(Assignment):
Scan the records below for lines with the word "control", then state how many you find and nothing else.
[[ Data provided, beginning ]]
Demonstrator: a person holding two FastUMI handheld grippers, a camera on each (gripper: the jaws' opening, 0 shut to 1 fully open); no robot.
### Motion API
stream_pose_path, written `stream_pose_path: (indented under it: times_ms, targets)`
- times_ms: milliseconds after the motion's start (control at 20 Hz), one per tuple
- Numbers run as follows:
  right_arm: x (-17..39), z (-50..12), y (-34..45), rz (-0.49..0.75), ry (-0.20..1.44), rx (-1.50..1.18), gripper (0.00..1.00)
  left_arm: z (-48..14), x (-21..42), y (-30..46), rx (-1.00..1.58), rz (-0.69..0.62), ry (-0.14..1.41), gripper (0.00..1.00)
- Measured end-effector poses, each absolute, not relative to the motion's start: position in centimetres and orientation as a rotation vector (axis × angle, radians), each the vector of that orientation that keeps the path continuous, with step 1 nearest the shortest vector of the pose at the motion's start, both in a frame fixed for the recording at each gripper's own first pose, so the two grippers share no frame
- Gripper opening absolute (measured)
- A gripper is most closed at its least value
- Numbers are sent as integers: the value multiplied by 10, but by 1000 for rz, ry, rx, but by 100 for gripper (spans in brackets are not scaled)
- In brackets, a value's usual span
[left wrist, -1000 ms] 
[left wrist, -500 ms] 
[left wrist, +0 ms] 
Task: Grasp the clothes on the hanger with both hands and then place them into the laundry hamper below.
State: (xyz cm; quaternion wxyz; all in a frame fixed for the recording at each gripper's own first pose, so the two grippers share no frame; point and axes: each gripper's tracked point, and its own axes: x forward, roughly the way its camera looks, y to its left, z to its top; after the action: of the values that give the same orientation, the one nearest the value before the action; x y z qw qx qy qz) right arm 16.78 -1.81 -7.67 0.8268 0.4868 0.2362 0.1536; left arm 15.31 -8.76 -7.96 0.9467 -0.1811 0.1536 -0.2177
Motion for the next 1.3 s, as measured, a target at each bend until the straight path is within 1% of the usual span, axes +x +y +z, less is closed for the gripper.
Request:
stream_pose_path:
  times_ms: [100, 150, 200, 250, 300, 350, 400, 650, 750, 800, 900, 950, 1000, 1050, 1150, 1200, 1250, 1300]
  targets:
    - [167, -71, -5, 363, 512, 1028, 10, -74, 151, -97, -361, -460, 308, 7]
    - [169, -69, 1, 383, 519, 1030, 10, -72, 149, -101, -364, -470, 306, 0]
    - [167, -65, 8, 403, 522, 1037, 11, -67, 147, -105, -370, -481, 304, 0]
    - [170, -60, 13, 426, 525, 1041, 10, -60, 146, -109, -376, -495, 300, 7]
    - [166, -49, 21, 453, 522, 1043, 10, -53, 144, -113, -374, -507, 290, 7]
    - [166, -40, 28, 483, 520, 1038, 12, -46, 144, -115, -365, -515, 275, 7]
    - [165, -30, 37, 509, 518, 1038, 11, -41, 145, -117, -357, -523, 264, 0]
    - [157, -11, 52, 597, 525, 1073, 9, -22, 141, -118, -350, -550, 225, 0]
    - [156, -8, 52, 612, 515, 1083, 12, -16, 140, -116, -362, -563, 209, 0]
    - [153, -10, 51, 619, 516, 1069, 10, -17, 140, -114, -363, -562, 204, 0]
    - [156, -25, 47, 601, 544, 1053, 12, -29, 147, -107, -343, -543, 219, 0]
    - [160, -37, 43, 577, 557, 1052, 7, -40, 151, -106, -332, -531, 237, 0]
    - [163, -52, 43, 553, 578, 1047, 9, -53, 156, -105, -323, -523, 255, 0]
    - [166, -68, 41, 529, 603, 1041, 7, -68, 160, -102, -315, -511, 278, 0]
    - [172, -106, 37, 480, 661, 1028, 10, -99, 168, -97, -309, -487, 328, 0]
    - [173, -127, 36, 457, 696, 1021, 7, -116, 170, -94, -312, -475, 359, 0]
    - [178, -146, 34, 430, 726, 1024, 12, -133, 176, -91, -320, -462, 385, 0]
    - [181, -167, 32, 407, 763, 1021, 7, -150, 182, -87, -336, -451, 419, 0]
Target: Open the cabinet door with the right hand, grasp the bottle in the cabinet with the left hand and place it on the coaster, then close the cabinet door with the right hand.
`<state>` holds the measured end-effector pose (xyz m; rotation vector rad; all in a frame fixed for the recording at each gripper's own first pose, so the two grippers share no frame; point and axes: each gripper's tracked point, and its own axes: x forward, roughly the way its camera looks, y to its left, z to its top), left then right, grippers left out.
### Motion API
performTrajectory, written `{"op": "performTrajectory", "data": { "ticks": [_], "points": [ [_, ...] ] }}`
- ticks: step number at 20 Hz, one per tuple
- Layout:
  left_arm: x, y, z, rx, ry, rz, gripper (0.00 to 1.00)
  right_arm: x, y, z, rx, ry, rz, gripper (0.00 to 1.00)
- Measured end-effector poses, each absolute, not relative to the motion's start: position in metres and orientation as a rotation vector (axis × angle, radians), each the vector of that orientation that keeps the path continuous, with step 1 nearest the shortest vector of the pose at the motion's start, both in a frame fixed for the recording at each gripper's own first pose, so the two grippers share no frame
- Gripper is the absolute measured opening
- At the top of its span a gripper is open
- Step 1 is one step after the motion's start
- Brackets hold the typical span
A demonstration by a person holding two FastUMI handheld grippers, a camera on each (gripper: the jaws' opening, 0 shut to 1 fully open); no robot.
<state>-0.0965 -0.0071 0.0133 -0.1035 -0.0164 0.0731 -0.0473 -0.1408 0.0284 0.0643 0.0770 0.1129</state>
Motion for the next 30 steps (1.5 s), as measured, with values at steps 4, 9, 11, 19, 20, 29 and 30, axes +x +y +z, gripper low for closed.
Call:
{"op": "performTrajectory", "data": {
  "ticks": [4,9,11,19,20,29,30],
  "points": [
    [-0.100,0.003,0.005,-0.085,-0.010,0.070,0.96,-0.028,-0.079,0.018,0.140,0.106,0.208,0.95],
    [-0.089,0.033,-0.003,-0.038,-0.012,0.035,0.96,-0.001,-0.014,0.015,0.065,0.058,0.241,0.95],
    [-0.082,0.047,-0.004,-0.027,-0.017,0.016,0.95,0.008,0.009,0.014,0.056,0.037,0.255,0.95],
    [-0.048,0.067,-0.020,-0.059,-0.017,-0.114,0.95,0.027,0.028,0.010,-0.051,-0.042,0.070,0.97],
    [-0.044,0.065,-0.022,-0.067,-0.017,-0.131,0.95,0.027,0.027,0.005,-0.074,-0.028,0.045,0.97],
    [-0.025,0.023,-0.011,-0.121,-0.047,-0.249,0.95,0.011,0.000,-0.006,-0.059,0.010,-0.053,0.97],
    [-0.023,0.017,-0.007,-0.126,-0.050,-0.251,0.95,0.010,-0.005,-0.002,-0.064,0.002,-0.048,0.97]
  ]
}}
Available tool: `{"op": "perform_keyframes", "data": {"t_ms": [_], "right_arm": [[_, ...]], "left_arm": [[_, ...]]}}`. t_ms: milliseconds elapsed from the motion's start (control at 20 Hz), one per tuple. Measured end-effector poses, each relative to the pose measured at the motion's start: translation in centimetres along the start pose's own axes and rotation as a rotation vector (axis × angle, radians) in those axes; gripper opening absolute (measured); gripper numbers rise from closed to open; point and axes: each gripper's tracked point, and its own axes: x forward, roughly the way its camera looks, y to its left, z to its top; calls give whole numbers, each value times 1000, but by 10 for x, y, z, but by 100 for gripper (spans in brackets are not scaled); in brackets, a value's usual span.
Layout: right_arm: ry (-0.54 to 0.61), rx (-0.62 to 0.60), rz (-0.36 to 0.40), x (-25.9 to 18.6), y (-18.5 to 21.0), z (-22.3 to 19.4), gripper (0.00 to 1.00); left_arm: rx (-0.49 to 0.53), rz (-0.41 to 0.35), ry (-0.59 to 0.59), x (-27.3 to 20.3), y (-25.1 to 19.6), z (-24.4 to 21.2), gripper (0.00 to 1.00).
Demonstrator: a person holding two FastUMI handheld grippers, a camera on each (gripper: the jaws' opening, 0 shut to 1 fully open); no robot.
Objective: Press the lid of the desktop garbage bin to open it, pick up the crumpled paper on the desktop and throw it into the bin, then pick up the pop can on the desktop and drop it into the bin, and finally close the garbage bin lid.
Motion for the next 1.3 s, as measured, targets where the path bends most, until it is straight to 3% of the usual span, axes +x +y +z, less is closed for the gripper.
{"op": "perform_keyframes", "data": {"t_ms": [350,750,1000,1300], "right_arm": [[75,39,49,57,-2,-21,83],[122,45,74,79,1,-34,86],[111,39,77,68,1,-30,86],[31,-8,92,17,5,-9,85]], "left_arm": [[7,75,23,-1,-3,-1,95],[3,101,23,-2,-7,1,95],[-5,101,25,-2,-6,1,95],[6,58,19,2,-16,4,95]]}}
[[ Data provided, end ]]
(Response to this task):
2